Juneau may not qualify for a disaster declaration, however. The Disaster Policy Cabinet has met before without taking action.
Avalanches cut the power transmission line between Juneau and the Snettisham hydroelectric project in mid-April, forcing the city to switch to expensive backup diesel generators.
The Cabinet consists of top state department heads and is chaired by Gen. Craig Campbell, commissioner of the Department of Military and Veterans Affairs.
Rep. Beth Kerttula, D-Juneau, said she was hoping what was going on in Juneau would qualify as a disaster.
"I'm hoping for a declaration, because it certainly is a crisis for our community," she said.
Campbell said after the last meeting that it was not clear whether economic issues alone could qualify Juneau for disaster assistance. Residential power rates in Juneau have jumped from 11 cents per kilowatt-hour to more than 50 cents per kilowatt-hour with the switch to diesel generation.
Alaska Electric Light & Power Co. has been struggling with the repercussions of the avalanches since transmission towers went down April 16, company spokeswoman Gayle Wood said.
She said a disaster declaration would likely help the community, but she didn't know whether Juneau would qualify.
"I wouldn't want to raise expectations and hopes, but it would be a wonderful gift if something like that was out there," she said.
Stevens spokesman Aaron Saunders said that a disaster declaration could make it possible for the Federal Emergency Management Agency and the Small Business Administration to provide help in Juneau.
Low-interest loans, or even grants might be possible, he said.
Kerttula said several state agencies that might be able to help have already been contacted by Juneau leaders and are checking to see what they may be able to do with or without federal help.

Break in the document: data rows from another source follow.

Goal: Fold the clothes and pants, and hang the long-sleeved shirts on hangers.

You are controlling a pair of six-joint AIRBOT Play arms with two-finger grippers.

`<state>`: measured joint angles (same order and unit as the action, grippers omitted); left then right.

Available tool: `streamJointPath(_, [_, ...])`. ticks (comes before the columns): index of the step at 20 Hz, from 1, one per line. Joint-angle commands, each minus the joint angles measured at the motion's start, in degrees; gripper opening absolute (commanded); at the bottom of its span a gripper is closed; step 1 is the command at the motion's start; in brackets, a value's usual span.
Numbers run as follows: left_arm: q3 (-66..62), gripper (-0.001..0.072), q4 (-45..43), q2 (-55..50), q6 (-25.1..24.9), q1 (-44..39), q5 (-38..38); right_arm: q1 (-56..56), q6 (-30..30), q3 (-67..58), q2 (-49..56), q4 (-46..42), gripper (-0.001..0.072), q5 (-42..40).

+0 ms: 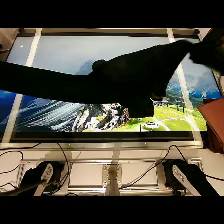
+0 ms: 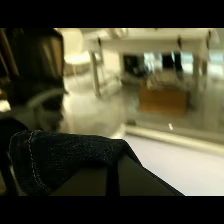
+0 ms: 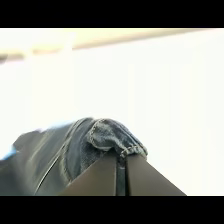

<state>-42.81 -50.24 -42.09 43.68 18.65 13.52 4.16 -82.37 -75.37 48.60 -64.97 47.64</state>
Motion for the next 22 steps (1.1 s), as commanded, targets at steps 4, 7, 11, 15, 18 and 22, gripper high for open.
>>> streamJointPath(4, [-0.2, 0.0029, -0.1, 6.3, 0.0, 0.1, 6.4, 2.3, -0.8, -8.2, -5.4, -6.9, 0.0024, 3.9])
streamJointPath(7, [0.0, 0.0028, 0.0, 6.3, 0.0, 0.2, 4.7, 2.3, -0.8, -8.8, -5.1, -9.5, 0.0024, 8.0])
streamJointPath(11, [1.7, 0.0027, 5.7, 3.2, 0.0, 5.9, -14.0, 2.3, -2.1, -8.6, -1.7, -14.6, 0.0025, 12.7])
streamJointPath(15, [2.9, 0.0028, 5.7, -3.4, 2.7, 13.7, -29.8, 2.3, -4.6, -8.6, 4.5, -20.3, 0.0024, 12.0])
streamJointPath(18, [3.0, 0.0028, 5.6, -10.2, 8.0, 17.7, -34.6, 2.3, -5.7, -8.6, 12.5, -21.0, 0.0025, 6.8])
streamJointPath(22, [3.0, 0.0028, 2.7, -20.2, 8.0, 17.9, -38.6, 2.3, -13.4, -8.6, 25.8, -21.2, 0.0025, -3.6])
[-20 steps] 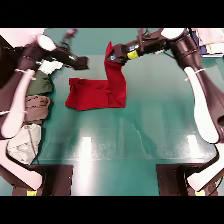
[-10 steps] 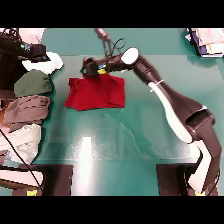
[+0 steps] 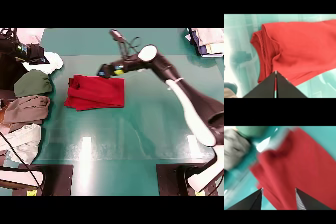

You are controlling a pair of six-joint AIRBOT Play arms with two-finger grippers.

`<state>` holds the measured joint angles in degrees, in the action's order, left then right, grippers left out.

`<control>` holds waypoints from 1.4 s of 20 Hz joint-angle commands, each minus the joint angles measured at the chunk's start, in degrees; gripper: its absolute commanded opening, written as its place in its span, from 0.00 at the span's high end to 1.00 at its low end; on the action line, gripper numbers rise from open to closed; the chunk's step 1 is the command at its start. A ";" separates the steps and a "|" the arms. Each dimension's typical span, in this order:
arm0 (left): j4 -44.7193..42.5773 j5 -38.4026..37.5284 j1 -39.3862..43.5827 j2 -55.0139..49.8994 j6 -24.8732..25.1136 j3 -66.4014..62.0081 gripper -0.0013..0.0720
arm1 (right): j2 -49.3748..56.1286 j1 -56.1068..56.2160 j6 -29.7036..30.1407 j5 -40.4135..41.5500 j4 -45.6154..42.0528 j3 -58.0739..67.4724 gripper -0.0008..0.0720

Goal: Fold the shirts.

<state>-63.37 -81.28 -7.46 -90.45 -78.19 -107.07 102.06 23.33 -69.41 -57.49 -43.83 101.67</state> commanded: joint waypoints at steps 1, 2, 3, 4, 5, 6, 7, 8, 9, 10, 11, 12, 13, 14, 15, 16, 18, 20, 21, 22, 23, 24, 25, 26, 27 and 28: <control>0.44 -0.39 -0.02 -0.02 0.22 0.00 0.95 | -5.60 -8.57 -5.35 -4.44 -2.97 -13.00 0.28; 0.81 -0.37 -0.02 -0.02 0.22 0.00 0.95 | -5.60 -10.54 -5.35 -4.63 -0.39 -15.89 0.07; 0.85 -0.35 -0.02 -0.02 0.22 0.00 0.95 | -5.14 -12.41 -5.33 -4.52 2.80 -18.67 0.04; 0.96 -0.35 -0.02 -0.02 0.22 0.00 0.95 | -4.35 -13.62 -5.31 -4.28 5.99 -20.76 0.04; 0.98 -0.37 -0.02 -0.02 0.22 0.00 0.95 | -3.28 -14.27 -5.29 -3.50 8.63 -22.18 0.04; 1.03 -0.37 -0.02 -0.02 0.22 0.00 0.95 | -2.03 -14.51 -5.11 -2.34 10.91 -23.17 0.04; 1.05 -0.37 -0.02 -0.02 0.20 0.00 0.95 | -0.44 -14.47 -5.09 -1.60 13.20 -23.58 0.05; 1.05 -0.39 -0.02 -0.02 0.20 0.00 0.95 | 1.46 -13.97 -4.87 -1.62 15.67 -23.21 0.06; 1.05 -0.42 -0.02 -0.02 0.22 0.00 0.95 | 3.39 -13.29 -4.02 -1.68 17.64 -22.23 0.06; 1.05 -0.42 -0.02 -0.02 0.22 0.00 0.95 | 5.29 -12.31 -3.58 -1.57 19.12 -20.63 0.06; 1.05 -0.42 -0.02 -0.02 0.22 0.00 0.95 | 6.97 -10.97 -3.58 -1.64 19.65 -18.62 0.06; 1.05 -0.44 -0.02 -0.02 0.22 0.00 0.95 | 8.81 -9.62 -3.63 -1.62 19.96 -16.22 0.06; 1.07 -0.48 -0.02 -0.02 0.22 0.00 0.95 | 10.40 -8.41 -3.65 -1.66 20.09 -14.08 0.07; 1.05 -0.76 -0.02 -0.02 0.22 0.00 0.95 | 11.93 -7.26 -3.76 -1.79 20.22 -12.00 0.09; 1.05 -0.98 -0.02 -0.02 0.24 0.00 0.95 | 13.18 -6.34 -4.31 -2.19 20.22 -10.36 0.09; 1.05 -1.11 -0.02 -0.02 0.24 0.00 0.95 | 14.21 -5.49 -4.70 -2.32 20.26 -9.03 0.16; 1.05 -1.25 -0.02 -0.02 0.24 0.00 0.95 | 14.69 -4.20 -4.57 -0.20 20.17 -8.35 0.38; 1.05 -1.29 -0.02 -0.02 0.22 0.00 0.95 | 14.62 -3.61 -2.95 2.47 20.26 -8.35 0.85; 1.05 -1.51 -0.02 -0.02 0.24 0.00 0.95 | 14.56 -3.37 -1.73 2.62 20.24 -8.35 0.97; 1.03 -1.90 -0.02 -0.02 0.26 0.00 0.95 | 14.21 -3.39 -0.68 2.29 20.11 -8.37 0.98; 1.05 -2.08 -0.02 -0.02 0.26 0.00 0.95 | 13.25 -3.74 -1.05 1.73 19.80 -8.76 0.98; 1.05 -2.23 -0.02 -0.02 0.26 0.00 0.95 | 10.99 -4.39 -1.18 1.64 19.71 -10.29 0.98; 1.05 -2.36 -0.02 -0.02 0.24 0.00 0.95 | 7.76 -5.73 -1.03 2.51 19.26 -12.94 0.98; 1.07 -2.34 -0.02 -0.02 0.24 0.00 0.95 | 4.24 -7.41 -1.05 3.80 17.11 -15.87 0.98; 1.07 -2.34 -0.02 -0.02 0.24 0.00 0.95 | 0.35 -9.60 -1.05 4.96 14.71 -19.15 0.98; 1.09 -2.27 -0.02 -0.02 0.22 0.00 0.95 | -4.02 -12.63 -1.09 5.57 12.52 -22.95 0.98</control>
<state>-62.30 -83.40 -7.46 -90.43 -77.95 -107.07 106.17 15.20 -70.83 -54.13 -26.63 85.43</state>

"If it doesn't happen, I don't want people to panic," she said.
City and state officials are doing everything they can to find assistance for Juneau residents, whether or not there is a disaster declaration, she said.
"If this doesn't get approved, we'll do everything that we can to try to get extra assistance for our neighbors," she said.
The Governor's Office is authorized to spend up to $1 million on emergencies, she said, and agencies such as Health and Human Services have been looking into what programs they have available.
The Juneau Assembly will meet again at 5 p.m. today to consider spending $3.25 million on a loan to AEL&P and for energy conservation measures.
Kerttula said it may take a package of help from state, local and federal governments to deal with the crisis.
Saunders said the Alaska Congressional delegation would find ways to help with or without a declaration. A U.S. Department of Energy expert has already been in Juneau to offer advice after Stevens passed along a request from Mayor Bruce Botelho and Sen. Kim Elton, D-Juneau.
"It's very obvious that regardless of that declaration, Juneau needs help," Saunders said.